Counting Pease With MapReduce

Word Frequency

We will discuss a classic example called Word Frequency, or Word Count. In this example, the goal is to identify the set of unique words in a text file and compute their associated “counts” or frequencies. Consider the follow poem by Mother Goose:

Pease-porridge hot
Pease-porridge cold
Pease-porridge in the pot
Nine days old
Some like it hot
Some like it cold
Some like it in the pot
Nine days old

If we were to count the word frequencies in this file, we may get output that looks like the following:

cold : 2
days : 2
hot : 2
in : 2
it : 3
like : 3
nine : 2
old : 2
pease-porridge : 3
pot : 2
some : 3
the : 2

Notice that each word is associated with the frequency of its occurrence in the poem.

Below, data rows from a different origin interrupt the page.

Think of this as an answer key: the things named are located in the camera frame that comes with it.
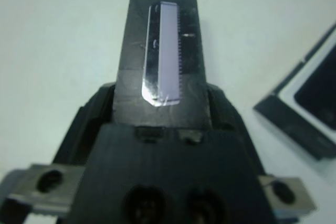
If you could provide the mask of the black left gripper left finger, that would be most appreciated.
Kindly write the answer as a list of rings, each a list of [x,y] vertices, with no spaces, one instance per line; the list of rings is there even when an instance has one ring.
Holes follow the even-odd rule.
[[[85,165],[101,126],[112,120],[114,83],[106,83],[81,106],[74,117],[53,163]]]

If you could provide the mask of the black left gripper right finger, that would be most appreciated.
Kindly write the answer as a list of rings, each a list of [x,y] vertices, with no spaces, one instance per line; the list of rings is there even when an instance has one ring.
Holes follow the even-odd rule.
[[[253,141],[236,108],[231,104],[224,91],[219,87],[213,84],[208,84],[207,90],[213,128],[216,130],[236,133],[237,138],[244,146],[246,156],[256,174],[265,175],[265,169],[258,156]]]

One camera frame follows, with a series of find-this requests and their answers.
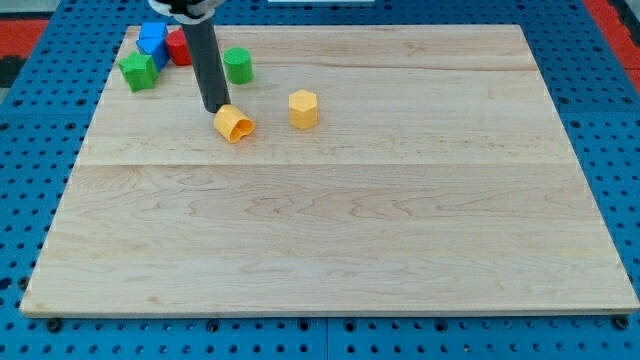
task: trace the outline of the green cylinder
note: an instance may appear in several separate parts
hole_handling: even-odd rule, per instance
[[[232,84],[246,84],[253,79],[251,54],[243,47],[232,47],[224,52],[224,69]]]

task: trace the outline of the yellow block
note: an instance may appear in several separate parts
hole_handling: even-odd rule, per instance
[[[213,127],[230,143],[238,142],[255,129],[253,121],[233,105],[223,105],[213,119]]]
[[[300,130],[318,124],[318,96],[307,90],[289,95],[289,122]]]

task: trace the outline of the green block
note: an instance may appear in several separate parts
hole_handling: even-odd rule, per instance
[[[118,60],[118,66],[131,91],[136,92],[155,87],[158,70],[151,55],[132,52],[126,58]]]
[[[251,54],[243,47],[233,47],[224,52],[227,80],[232,84],[246,84],[253,79]]]

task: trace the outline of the yellow hexagonal block
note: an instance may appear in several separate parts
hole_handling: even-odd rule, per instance
[[[298,90],[289,95],[289,123],[300,130],[318,124],[318,96],[307,90]]]

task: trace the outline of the blue pegboard
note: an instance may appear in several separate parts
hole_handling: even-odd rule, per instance
[[[31,320],[18,311],[127,25],[146,0],[63,0],[0,108],[0,359],[640,358],[640,316]],[[520,24],[632,283],[640,288],[640,99],[579,1],[377,0],[267,7],[218,24]]]

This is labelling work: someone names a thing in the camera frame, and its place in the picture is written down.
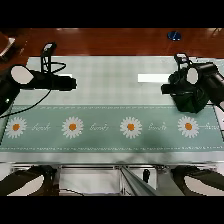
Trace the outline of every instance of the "yellow flower center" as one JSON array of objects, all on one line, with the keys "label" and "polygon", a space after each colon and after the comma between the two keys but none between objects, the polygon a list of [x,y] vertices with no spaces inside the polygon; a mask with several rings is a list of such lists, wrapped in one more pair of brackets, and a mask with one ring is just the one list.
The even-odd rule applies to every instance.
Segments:
[{"label": "yellow flower center", "polygon": [[70,129],[71,131],[74,131],[74,130],[76,129],[76,124],[70,124],[70,125],[69,125],[69,129]]},{"label": "yellow flower center", "polygon": [[135,126],[133,124],[128,124],[128,130],[133,131]]},{"label": "yellow flower center", "polygon": [[192,125],[190,123],[186,123],[185,128],[190,131],[192,129]]},{"label": "yellow flower center", "polygon": [[19,124],[14,124],[12,126],[13,131],[17,131],[17,130],[19,130],[19,128],[20,128],[20,125]]}]

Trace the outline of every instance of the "reddish brown floor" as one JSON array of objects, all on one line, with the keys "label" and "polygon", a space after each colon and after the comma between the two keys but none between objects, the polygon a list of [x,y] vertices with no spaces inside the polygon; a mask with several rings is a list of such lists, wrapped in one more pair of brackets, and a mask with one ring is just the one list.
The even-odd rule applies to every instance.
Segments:
[{"label": "reddish brown floor", "polygon": [[[180,31],[182,40],[167,38]],[[44,44],[55,41],[55,55],[161,55],[185,52],[189,56],[224,58],[224,29],[219,28],[23,28],[4,31],[16,35],[18,51],[8,63],[26,64],[39,56]]]}]

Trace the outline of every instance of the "white circular joint cover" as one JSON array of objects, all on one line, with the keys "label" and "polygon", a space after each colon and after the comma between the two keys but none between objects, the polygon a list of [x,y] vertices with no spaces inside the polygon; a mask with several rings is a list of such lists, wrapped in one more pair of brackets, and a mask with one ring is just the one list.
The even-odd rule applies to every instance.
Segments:
[{"label": "white circular joint cover", "polygon": [[190,68],[187,73],[187,81],[195,84],[198,81],[198,72],[195,68]]},{"label": "white circular joint cover", "polygon": [[11,75],[20,84],[27,84],[33,79],[31,72],[21,65],[14,66],[11,70]]}]

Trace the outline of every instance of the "daisy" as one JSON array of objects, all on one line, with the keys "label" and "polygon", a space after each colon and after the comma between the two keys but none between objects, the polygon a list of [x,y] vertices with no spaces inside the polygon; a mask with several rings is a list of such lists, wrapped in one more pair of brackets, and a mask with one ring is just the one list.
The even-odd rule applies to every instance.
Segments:
[{"label": "daisy", "polygon": [[70,137],[75,138],[76,136],[79,136],[82,134],[83,130],[83,122],[78,117],[69,117],[66,119],[65,122],[63,122],[62,125],[62,131],[64,132],[63,135],[66,136],[66,138]]},{"label": "daisy", "polygon": [[134,117],[126,117],[126,119],[123,119],[120,127],[120,131],[123,132],[123,135],[126,135],[126,138],[130,139],[139,136],[142,130],[140,121]]},{"label": "daisy", "polygon": [[190,117],[182,117],[179,121],[178,121],[178,127],[179,127],[179,131],[182,131],[182,135],[185,135],[185,137],[189,137],[189,138],[194,138],[195,136],[198,135],[198,124],[197,121],[194,120],[194,118],[190,118]]},{"label": "daisy", "polygon": [[14,117],[6,126],[6,135],[8,135],[8,138],[17,138],[23,134],[23,131],[26,130],[26,126],[25,119],[22,119],[21,117]]}]

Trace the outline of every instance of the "blue object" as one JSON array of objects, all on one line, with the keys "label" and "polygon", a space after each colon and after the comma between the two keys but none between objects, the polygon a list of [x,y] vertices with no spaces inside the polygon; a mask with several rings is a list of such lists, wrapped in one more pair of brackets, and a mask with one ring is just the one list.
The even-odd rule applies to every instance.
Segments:
[{"label": "blue object", "polygon": [[181,40],[181,34],[177,31],[172,31],[172,32],[169,32],[167,34],[167,37],[170,39],[170,40],[174,40],[174,41],[177,41],[177,40]]}]

Solving the Problem Using MapReduce

In MapReduce, the programmer is responsible for mainly writing two serial functions: map() and reduce(). The framework takes care of running everything in parallel. The components of the system are as follows:

  • The map() function takes a chunk of input, processes it, and outputs a series of (key, value) pairs. All instances of the map() function (mappers) run independently and simultaneously. This is known as the Map phase.
  • A Combiner function sorts all the (key,value) pairs coming from the Map phase. The combiner uses a hashing function to aggregate all the values associated with a particular key. Thus, the ouput from the combiner is a series of (key,list(value)) pairs.
  • The reduce() function takes (key, list(value)) pairs and performs a reduction operation on each. A reduction operation is any operation that combines the values in some way. The output is a final (key, value) pair, where the value is the result of the reduction operation performed on the list. Each instance of the reduce() function (reducer) run independently and in parallel.

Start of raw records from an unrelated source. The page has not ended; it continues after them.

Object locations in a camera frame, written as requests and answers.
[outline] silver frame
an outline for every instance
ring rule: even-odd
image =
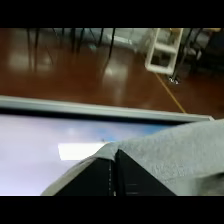
[[[0,96],[0,108],[179,122],[214,120],[213,117],[206,115],[182,114],[10,96]]]

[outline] wooden floor
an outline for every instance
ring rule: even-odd
[[[33,33],[28,40],[25,29],[0,29],[0,95],[224,117],[222,76],[193,75],[171,85],[128,49],[114,47],[108,60],[107,46],[84,45],[72,54],[54,34],[41,33],[37,50]]]

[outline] screen frame
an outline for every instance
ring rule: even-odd
[[[214,120],[212,116],[102,106],[64,101],[0,96],[0,114],[94,119],[127,122],[189,123]]]

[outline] black chair leg
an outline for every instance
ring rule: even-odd
[[[83,37],[84,37],[84,33],[85,33],[85,28],[82,28],[80,38],[79,38],[79,42],[78,42],[78,46],[77,46],[77,52],[78,53],[80,52],[80,48],[81,48],[81,45],[82,45],[82,40],[83,40]]]
[[[74,49],[75,49],[75,32],[76,32],[76,28],[72,28],[71,29],[72,52],[74,52]]]
[[[35,48],[38,46],[40,28],[36,28]]]
[[[112,32],[112,39],[111,39],[111,43],[110,43],[109,58],[110,58],[110,56],[111,56],[112,49],[113,49],[113,45],[114,45],[114,35],[115,35],[115,29],[116,29],[116,28],[113,28],[113,32]]]
[[[99,38],[99,41],[98,41],[98,47],[99,47],[99,46],[101,45],[101,43],[102,43],[103,32],[104,32],[104,28],[101,29],[100,38]]]

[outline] gray cloth
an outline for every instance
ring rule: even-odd
[[[203,178],[224,172],[224,120],[191,123],[143,138],[109,143],[90,158],[114,160],[118,149],[175,194],[198,195]]]

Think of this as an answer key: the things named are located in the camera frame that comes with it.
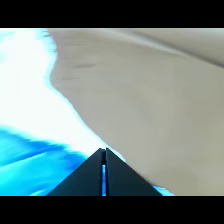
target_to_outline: black triangle
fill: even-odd
[[[48,196],[101,196],[102,151],[98,149]]]
[[[106,149],[108,196],[162,196],[131,167]]]

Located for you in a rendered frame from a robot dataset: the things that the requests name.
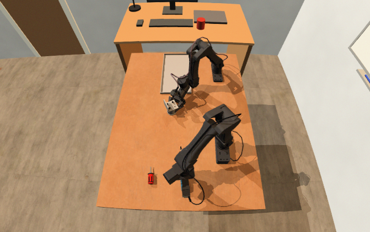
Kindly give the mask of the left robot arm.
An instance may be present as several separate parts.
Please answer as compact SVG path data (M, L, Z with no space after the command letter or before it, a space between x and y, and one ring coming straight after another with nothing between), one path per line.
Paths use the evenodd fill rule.
M241 119L237 116L228 119L224 118L233 115L235 114L225 104L222 104L203 115L205 121L200 131L193 140L175 156L174 160L176 163L172 165L172 168L163 174L169 184L172 184L179 179L181 174L186 174L186 172L190 173L194 170L193 165L197 162L201 151L214 137L216 138L217 145L217 161L230 161L229 147L233 144L231 131L239 125ZM215 118L215 121L221 119L224 120L212 125L215 123L212 118ZM186 172L182 168L182 162L183 168Z

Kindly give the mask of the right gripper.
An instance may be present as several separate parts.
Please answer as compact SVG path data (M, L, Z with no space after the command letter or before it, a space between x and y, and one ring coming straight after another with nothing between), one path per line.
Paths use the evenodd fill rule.
M172 97L169 96L169 99L168 99L168 102L174 100L175 102L178 103L178 109L175 110L175 113L179 109L181 109L182 107L184 107L184 104L186 103L185 99L183 99L185 97L185 95L186 95L186 92L184 90L182 91L182 89L177 90L177 92L178 92L178 95L177 96L171 95Z

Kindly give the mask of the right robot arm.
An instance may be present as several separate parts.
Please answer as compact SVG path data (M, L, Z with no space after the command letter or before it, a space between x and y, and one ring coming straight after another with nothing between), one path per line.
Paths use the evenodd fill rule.
M184 90L187 93L190 87L195 88L199 85L199 63L200 59L204 58L205 56L211 62L214 82L222 82L223 78L221 67L224 67L223 60L213 52L212 46L199 39L193 45L192 56L190 52L191 48L192 45L187 49L187 54L189 55L190 72L187 76L183 75L178 78L177 82L180 86L180 89ZM198 50L198 52L195 52L195 50Z

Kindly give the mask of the red screwdriver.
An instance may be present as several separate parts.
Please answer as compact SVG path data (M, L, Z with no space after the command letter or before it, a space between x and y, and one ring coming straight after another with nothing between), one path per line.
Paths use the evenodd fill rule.
M148 184L153 184L153 174L150 168L150 173L148 173Z

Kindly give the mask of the beige l-shaped bracket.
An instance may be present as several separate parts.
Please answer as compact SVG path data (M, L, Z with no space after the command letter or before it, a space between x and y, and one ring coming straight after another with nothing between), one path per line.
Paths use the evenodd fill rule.
M173 101L173 103L172 103L172 101ZM177 106L176 102L174 100L172 100L172 101L166 102L164 100L164 105L165 105L168 112L171 112L173 110L178 109L178 106ZM168 103L168 105L167 105L167 103ZM169 109L169 107L170 107L170 109Z

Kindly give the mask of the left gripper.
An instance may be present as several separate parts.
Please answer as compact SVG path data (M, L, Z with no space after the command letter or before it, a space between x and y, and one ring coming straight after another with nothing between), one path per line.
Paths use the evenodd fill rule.
M195 177L194 170L191 171L189 174L191 176ZM189 179L193 179L193 178L191 178L190 175L188 175L188 174L181 174L180 175L181 177L179 179L177 179L177 181L178 180L182 180L182 195L183 196L190 195Z

So how do we calculate Word Frequency with MapReduce? In the following example, we have three mappers and three reducers. For simplicity, we assume that the file is split on new lines (\n) although this need not always be the case. Each mapper takes its assigned chunk of text and splits it into words, and emits (key,value) pairs where the key is an individual word, and the value is 1. If multiple instances of a word are assigned to the same mapper, the local frequencies can be added and emitted instead.

Below, we have an illustration of the Map phase of the algorithm. Observe that the first mapper is emitting a single (key,value) pair of (Pease-porridge,3) instead of three instances of the pair (Pease-porridge, 1). Notice that all mappers run in parallell. This assumes that a local combination operation is occuring.

alternate text

Figure 1: How the Map Phase of the algorithm works.

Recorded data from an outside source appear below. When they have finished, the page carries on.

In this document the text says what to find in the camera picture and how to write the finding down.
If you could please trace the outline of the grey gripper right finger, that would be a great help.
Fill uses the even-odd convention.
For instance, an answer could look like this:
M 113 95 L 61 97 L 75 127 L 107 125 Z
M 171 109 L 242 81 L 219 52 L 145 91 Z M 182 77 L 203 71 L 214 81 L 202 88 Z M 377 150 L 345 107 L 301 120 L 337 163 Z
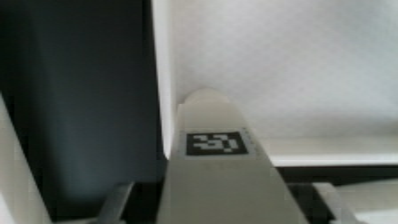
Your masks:
M 331 183 L 292 183 L 290 192 L 310 224 L 365 224 Z

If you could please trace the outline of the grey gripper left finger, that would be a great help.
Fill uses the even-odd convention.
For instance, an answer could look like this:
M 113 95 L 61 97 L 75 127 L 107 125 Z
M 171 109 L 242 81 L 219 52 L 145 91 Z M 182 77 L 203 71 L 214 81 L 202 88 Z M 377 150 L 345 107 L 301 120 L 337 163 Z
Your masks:
M 161 194 L 161 182 L 118 184 L 107 195 L 95 224 L 155 224 Z

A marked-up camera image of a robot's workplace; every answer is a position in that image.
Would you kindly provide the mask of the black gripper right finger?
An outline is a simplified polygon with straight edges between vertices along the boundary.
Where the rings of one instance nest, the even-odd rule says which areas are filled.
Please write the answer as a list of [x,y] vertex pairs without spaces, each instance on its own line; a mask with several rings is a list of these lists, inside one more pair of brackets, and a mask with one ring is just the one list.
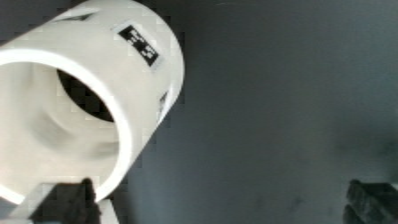
[[342,224],[398,224],[398,189],[388,183],[349,181]]

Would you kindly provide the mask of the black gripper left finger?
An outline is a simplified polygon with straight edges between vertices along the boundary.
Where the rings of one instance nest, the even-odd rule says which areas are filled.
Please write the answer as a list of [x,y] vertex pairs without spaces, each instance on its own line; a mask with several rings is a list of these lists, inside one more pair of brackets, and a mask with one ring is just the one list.
[[33,224],[101,224],[92,180],[56,183],[28,219]]

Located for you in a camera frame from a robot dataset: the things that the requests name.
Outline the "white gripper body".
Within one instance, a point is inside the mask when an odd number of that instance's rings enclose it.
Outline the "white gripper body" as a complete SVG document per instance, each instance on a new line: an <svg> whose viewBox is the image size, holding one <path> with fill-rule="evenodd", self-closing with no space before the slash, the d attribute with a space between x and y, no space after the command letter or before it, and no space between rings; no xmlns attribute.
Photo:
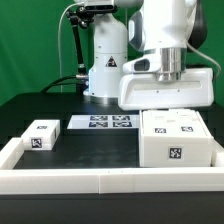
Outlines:
<svg viewBox="0 0 224 224"><path fill-rule="evenodd" d="M119 86L122 110L194 108L214 101L211 68L187 69L177 81L157 81L154 74L125 75Z"/></svg>

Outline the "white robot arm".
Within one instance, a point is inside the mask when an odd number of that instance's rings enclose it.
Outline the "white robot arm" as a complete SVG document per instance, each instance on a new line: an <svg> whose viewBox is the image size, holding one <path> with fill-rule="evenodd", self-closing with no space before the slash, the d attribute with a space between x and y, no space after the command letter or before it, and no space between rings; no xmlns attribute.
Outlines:
<svg viewBox="0 0 224 224"><path fill-rule="evenodd" d="M84 0L94 19L85 98L123 110L209 106L213 71L186 67L198 0Z"/></svg>

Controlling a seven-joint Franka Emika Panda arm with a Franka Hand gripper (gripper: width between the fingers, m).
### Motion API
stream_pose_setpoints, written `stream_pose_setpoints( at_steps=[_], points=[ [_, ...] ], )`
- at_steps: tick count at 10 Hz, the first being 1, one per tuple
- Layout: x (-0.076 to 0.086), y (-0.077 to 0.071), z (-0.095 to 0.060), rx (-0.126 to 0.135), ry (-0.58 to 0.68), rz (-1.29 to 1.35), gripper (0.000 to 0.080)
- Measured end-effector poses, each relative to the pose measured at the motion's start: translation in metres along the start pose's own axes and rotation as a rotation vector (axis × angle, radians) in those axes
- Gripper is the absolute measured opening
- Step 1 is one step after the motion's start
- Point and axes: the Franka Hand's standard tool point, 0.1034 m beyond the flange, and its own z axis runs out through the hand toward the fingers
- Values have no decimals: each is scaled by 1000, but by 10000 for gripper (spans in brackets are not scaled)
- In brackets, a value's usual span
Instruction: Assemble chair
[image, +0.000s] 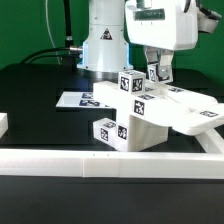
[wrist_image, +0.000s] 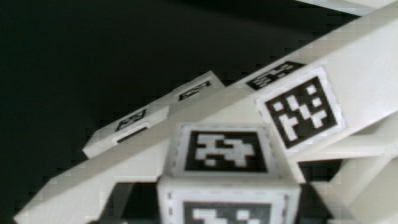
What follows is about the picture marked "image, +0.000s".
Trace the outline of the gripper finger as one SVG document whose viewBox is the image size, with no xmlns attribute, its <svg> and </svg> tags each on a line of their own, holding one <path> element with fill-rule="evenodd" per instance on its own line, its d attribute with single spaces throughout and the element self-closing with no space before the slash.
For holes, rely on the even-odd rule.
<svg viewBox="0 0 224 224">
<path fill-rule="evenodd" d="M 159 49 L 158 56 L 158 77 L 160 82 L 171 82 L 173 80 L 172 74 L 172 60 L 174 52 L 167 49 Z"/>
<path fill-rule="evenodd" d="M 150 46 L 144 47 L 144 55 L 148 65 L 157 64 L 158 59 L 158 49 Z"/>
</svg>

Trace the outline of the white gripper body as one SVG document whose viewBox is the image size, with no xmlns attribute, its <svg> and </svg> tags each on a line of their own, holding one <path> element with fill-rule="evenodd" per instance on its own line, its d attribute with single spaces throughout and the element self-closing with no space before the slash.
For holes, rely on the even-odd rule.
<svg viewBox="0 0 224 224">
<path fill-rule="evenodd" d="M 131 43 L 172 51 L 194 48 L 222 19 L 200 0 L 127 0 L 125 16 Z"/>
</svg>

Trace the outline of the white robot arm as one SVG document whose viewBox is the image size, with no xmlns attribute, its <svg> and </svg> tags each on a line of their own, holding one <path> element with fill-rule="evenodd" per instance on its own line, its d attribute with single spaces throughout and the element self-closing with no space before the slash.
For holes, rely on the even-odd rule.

The combiner acts as a synchronization point; all the mappers must finish prior to the combiner finishing execution. The combiner constructs (key,list(value)) pairs from the output from the mappers. For example, mapper 2 produced the (key,value) pair (it, 2), while mapper 3 produced the (key,value) pair (it, 1). The combiner will aggregate these two pairs and output (it, [2,1]).

After the combiner finishes executing, the (key,list(value)) pairs go to to the reducers for processing. We refer to this as the Reduce phase. The figure below illustrates the Reduce phase for this example. Each reducer gets assigned a set of (key,list(value)) pairs. For each pair, it performs a reduction operation. In this case, the reduction operation is addition; all the values in the list are simply added together. For example, reducer 2 reduces the pair (Some, [2,1]) to (Some, 3).

alternate text

Figure 2: How the Reduce Phase of the algorithm works.

Note

One thing we do not discuss here is fault tolerance. Fault tolerance is most important for large distributed systems. When you have that many computers networked together, it’s likely that some subset of them will fail. Fault tolerance allows us to recover from failures on the fly. In the case of Google’s Mapreduce, fault tolerance is maintained by constantly pinging nodes. If any node stays silent for too long, the framework marks that node as being “dead”, and redistributes its work to other worker nodes. Phoenix and Phoenix++ both have fault tolerance protections. Phoenix++ has an optional execution mode that enables a user to skip data records in the case of segmentation faults and bus errors. This can be invoked through the use of the signal handler.